Work instructions
Below are records; count the lines that contain "target" and give only the total.

BEGIN Records shown

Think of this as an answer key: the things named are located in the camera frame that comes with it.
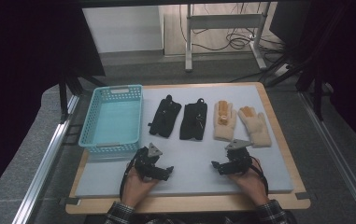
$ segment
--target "teal plastic basket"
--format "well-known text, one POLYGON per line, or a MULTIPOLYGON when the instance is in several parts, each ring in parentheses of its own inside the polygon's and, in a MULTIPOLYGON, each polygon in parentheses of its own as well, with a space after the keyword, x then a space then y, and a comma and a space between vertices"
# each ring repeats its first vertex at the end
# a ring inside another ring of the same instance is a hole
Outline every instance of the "teal plastic basket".
POLYGON ((96 88, 78 144, 97 155, 137 151, 142 89, 141 85, 96 88))

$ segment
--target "robotic hand exoskeleton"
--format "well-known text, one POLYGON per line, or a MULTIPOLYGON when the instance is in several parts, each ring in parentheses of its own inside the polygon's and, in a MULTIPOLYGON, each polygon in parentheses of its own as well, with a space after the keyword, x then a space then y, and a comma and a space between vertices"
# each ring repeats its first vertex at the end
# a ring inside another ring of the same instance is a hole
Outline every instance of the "robotic hand exoskeleton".
POLYGON ((163 155, 163 152, 152 143, 150 143, 149 147, 142 147, 137 150, 136 154, 125 169, 124 177, 122 178, 120 185, 120 198, 122 198, 126 177, 132 167, 136 168, 142 178, 147 177, 164 181, 169 178, 169 175, 174 170, 173 166, 166 169, 155 166, 155 163, 160 159, 161 155, 163 155))
POLYGON ((256 168, 256 166, 252 164, 253 157, 248 153, 247 147, 250 145, 251 142, 234 139, 233 142, 225 148, 227 150, 227 158, 229 161, 223 164, 220 164, 217 161, 212 161, 212 165, 218 170, 220 175, 244 174, 249 168, 252 169, 262 179, 265 186, 265 192, 268 195, 268 182, 263 174, 262 167, 258 164, 260 170, 256 168))

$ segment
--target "aluminum frame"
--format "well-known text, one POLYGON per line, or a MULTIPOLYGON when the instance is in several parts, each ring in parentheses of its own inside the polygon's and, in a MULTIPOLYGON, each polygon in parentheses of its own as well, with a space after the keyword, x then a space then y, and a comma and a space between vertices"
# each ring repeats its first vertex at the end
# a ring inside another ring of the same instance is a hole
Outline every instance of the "aluminum frame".
POLYGON ((191 5, 187 5, 187 41, 186 41, 186 72, 192 71, 192 30, 193 29, 227 29, 227 28, 257 28, 256 36, 249 42, 250 48, 259 65, 260 70, 265 70, 259 42, 262 37, 265 21, 271 2, 267 2, 262 14, 244 15, 210 15, 192 16, 191 5))
POLYGON ((349 168, 346 159, 344 158, 343 154, 341 153, 337 143, 333 139, 332 135, 329 133, 326 125, 323 121, 318 119, 318 116, 312 109, 312 103, 309 99, 308 95, 299 92, 299 98, 302 100, 303 104, 305 105, 306 112, 310 116, 312 122, 314 123, 315 128, 317 129, 320 137, 322 138, 324 144, 326 145, 333 161, 335 162, 335 166, 337 167, 338 171, 342 175, 344 181, 346 182, 349 191, 351 192, 354 200, 356 201, 356 177, 352 170, 349 168))
POLYGON ((72 96, 68 104, 68 118, 67 120, 59 124, 55 130, 55 133, 50 141, 50 144, 46 150, 46 153, 41 161, 36 174, 32 180, 31 185, 29 186, 28 191, 26 192, 25 197, 22 200, 21 206, 12 221, 13 224, 22 224, 26 223, 29 217, 32 215, 32 211, 35 207, 37 197, 40 191, 43 188, 44 182, 47 179, 50 168, 54 162, 54 159, 59 151, 59 148, 64 140, 64 135, 67 132, 70 121, 72 119, 71 114, 75 111, 78 104, 79 97, 72 96))

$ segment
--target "hand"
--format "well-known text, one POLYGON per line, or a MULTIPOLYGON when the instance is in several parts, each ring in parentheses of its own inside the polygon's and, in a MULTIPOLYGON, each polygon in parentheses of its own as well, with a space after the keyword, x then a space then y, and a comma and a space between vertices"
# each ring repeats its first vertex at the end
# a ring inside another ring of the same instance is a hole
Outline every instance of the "hand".
MULTIPOLYGON (((261 170, 259 160, 252 159, 252 164, 261 170)), ((244 194, 250 197, 256 206, 270 202, 265 193, 265 186, 262 179, 252 169, 249 168, 245 174, 228 175, 228 177, 236 182, 244 194)))
POLYGON ((143 180, 135 167, 133 167, 126 178, 121 202, 125 205, 136 207, 158 182, 159 180, 157 179, 143 180))

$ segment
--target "cable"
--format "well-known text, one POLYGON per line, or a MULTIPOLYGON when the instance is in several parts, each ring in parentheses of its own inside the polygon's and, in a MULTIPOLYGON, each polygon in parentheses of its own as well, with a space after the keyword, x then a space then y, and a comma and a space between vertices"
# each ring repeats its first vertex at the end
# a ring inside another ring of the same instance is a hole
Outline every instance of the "cable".
MULTIPOLYGON (((195 7, 195 4, 192 4, 192 15, 194 15, 194 7, 195 7)), ((205 11, 207 12, 207 14, 209 15, 209 12, 208 12, 207 9, 206 9, 206 4, 204 4, 204 9, 205 9, 205 11)), ((207 29, 204 29, 204 30, 202 30, 202 31, 200 31, 200 32, 195 32, 194 30, 192 30, 192 32, 193 32, 194 34, 196 34, 196 35, 199 35, 199 34, 205 32, 205 31, 207 31, 207 29)))
POLYGON ((268 55, 268 54, 280 54, 280 53, 279 53, 279 52, 266 52, 266 53, 264 54, 264 58, 265 58, 267 61, 269 61, 270 63, 276 63, 277 61, 271 61, 270 59, 267 58, 266 55, 268 55))
POLYGON ((262 166, 260 165, 260 163, 256 160, 256 158, 250 156, 253 160, 256 161, 257 165, 259 166, 260 169, 257 169, 256 166, 254 166, 253 164, 250 165, 250 168, 256 172, 256 174, 260 177, 260 179, 263 181, 264 184, 264 189, 265 189, 265 194, 268 195, 268 181, 267 178, 265 178, 264 173, 263 173, 263 169, 262 166))
POLYGON ((262 41, 265 41, 265 42, 268 42, 268 43, 279 44, 279 45, 285 46, 284 43, 279 43, 279 42, 275 42, 275 41, 271 41, 271 40, 266 40, 266 39, 263 39, 263 38, 261 38, 261 37, 260 37, 260 39, 261 39, 262 41))
POLYGON ((134 157, 131 159, 131 161, 127 165, 127 168, 125 169, 124 176, 122 177, 121 184, 120 184, 120 200, 122 200, 122 194, 124 193, 124 186, 125 186, 127 176, 129 174, 129 172, 131 171, 132 167, 134 166, 135 160, 138 155, 139 154, 136 152, 134 157))
POLYGON ((285 61, 285 59, 287 59, 289 56, 293 55, 294 53, 299 53, 303 50, 306 50, 306 47, 309 45, 310 42, 312 42, 314 39, 316 39, 315 36, 317 35, 317 33, 319 31, 321 31, 323 29, 323 27, 326 25, 327 21, 330 20, 331 16, 332 16, 332 12, 325 14, 324 17, 320 19, 320 21, 321 21, 320 25, 315 30, 313 30, 310 35, 307 35, 300 43, 296 44, 295 46, 291 47, 290 49, 285 49, 283 51, 274 50, 274 49, 270 50, 275 53, 283 53, 283 54, 275 62, 273 62, 273 64, 271 64, 266 70, 259 72, 259 73, 239 77, 234 80, 231 80, 230 82, 235 82, 235 81, 238 81, 239 79, 243 79, 246 77, 262 75, 258 81, 265 84, 266 79, 269 76, 271 76, 271 74, 267 75, 267 73, 270 72, 271 70, 275 69, 278 65, 283 63, 285 61))
MULTIPOLYGON (((180 19, 180 31, 181 31, 181 34, 182 34, 182 36, 183 36, 184 41, 187 43, 186 36, 185 36, 184 33, 183 33, 183 26, 182 26, 182 21, 181 21, 181 5, 179 5, 178 11, 179 11, 179 19, 180 19)), ((192 44, 192 46, 197 46, 197 47, 200 47, 200 48, 203 48, 203 49, 212 50, 212 51, 218 51, 218 50, 222 50, 222 49, 228 48, 228 47, 231 46, 232 43, 233 43, 234 41, 236 41, 237 39, 238 39, 238 38, 233 38, 233 39, 229 40, 229 42, 227 43, 226 46, 221 47, 221 48, 219 48, 219 49, 210 49, 210 48, 208 48, 208 47, 205 47, 205 46, 202 46, 202 45, 198 45, 198 44, 192 44)))
POLYGON ((256 11, 256 13, 259 13, 260 4, 261 4, 261 2, 260 2, 259 5, 257 6, 257 11, 256 11))
POLYGON ((229 41, 229 44, 233 49, 243 49, 250 42, 250 39, 247 38, 245 35, 234 33, 228 34, 226 36, 226 40, 229 41))
POLYGON ((230 14, 233 14, 233 11, 235 8, 236 8, 236 13, 238 13, 238 3, 236 3, 235 6, 233 7, 233 9, 231 9, 230 14))
POLYGON ((269 52, 269 53, 284 53, 287 51, 286 49, 270 49, 261 44, 259 44, 259 49, 261 49, 263 52, 269 52))

END Records shown

Problem solution
5